鎌倉ゆかりの映画監督・小津安二郎(1903〜63)の名作『晩春』が公開されて今年で70年を迎える。主な舞台は49年ごろの鎌倉。当社の取材で御成町に住む八木宏美さん(66)の生家で撮影の一部が行われていたことが明らかになった。「小津調」と呼ばれる独自のスタイルを確立し、今なお世界中の映画ファンに愛されている同作。八木さん自身の人生も小津作品と不思議な縁で結ばれている。
戦後間もない1949年に公開された『晩春』は、小津が初めて女優・原節子(1920〜2015)を起用した作品として知られている。
この作品で小津は、ローアングルで人物を撮る独特な撮影方法や徹底した美の追及など、「小津調」と呼ばれるスタイルを確立。いずれも原とのタッグで、主人公の名前が同じ「紀子」であることにちなみ、『麦秋』(51年公開)、『東京物語』(53年公開)とともに「紀子三部作」とも呼ばれ今なお世界中で愛されている。

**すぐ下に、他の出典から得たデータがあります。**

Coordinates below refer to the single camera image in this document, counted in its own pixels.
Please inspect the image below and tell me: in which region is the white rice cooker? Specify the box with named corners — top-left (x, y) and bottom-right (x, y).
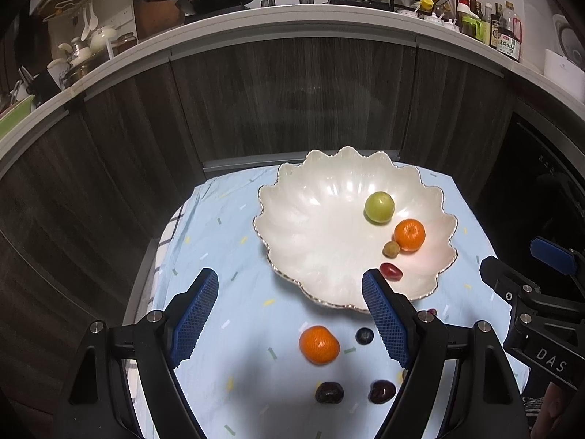
top-left (543, 13), bottom-right (585, 99)

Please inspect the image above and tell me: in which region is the white teapot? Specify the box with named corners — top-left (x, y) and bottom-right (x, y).
top-left (89, 26), bottom-right (117, 53)

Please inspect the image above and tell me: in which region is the green oil bottle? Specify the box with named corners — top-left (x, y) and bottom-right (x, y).
top-left (461, 7), bottom-right (483, 41)

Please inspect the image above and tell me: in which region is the black utensil holder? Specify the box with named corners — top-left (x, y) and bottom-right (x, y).
top-left (27, 66), bottom-right (62, 106)

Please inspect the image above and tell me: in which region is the glass jar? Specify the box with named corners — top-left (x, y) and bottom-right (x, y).
top-left (112, 32), bottom-right (138, 56)

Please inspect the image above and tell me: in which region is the brown wooden cutting board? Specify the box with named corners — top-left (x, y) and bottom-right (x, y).
top-left (132, 0), bottom-right (186, 40)

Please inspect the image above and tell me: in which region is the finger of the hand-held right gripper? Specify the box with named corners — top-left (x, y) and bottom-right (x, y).
top-left (530, 237), bottom-right (585, 279)
top-left (480, 256), bottom-right (585, 330)

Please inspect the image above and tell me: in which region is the steel pot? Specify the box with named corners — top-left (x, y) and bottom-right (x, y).
top-left (61, 52), bottom-right (110, 87)

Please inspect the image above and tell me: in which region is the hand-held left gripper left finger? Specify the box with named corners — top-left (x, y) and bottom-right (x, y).
top-left (68, 268), bottom-right (219, 439)

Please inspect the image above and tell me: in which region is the dark plum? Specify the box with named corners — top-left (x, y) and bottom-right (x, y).
top-left (368, 379), bottom-right (397, 405)
top-left (314, 381), bottom-right (345, 405)

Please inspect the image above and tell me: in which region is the white kitchen countertop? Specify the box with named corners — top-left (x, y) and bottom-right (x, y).
top-left (0, 2), bottom-right (585, 175)

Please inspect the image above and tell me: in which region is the dark soy sauce bottle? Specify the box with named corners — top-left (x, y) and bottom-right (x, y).
top-left (494, 1), bottom-right (523, 62)

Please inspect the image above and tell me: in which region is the green apple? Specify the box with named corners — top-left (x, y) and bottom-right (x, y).
top-left (364, 192), bottom-right (395, 226)

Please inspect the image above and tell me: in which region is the person's right hand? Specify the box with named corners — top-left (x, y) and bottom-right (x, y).
top-left (530, 382), bottom-right (570, 439)

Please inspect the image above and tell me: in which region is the white scalloped bowl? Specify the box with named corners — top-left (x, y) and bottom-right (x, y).
top-left (252, 145), bottom-right (458, 314)

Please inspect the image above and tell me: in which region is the black gas stove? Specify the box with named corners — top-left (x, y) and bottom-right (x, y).
top-left (185, 0), bottom-right (394, 21)

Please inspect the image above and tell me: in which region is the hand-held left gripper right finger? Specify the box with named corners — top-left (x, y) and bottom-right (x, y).
top-left (362, 270), bottom-right (526, 439)

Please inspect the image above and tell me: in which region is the orange mandarin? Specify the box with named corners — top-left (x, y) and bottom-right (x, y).
top-left (394, 218), bottom-right (426, 253)
top-left (299, 325), bottom-right (340, 367)

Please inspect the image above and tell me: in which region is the green plastic basin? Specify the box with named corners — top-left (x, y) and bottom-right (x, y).
top-left (0, 96), bottom-right (35, 140)

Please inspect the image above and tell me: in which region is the light blue patterned cloth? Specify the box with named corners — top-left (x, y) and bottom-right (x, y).
top-left (137, 162), bottom-right (531, 439)

小津は生前、自身の作品について「劇的な起伏を描かないで人生を感じさせる。こういう演出を全面的にやってみた」と語っている。
ロケ地はチーズ専門店に
そんな不朽の名作が、鎌倉駅や鶴岡八幡宮などで撮影されたことは明らかだが、主人公の自宅がどこだったのかなど、ファンの間でも議論を呼んできた。
「原さん演じる紀子が帰宅するシーンで映る玄関。あれは私が生まれ育った家です」。こう語るのは、御成町に住む作家・翻訳家の八木宏美さん。八木さんの生家は、現在のスターバックスコーヒー鎌倉御成町店に隣接する場所にあたる。八木さんの両親が結婚した51年、元々は伯父が所有していた土地と家屋を譲り受けた。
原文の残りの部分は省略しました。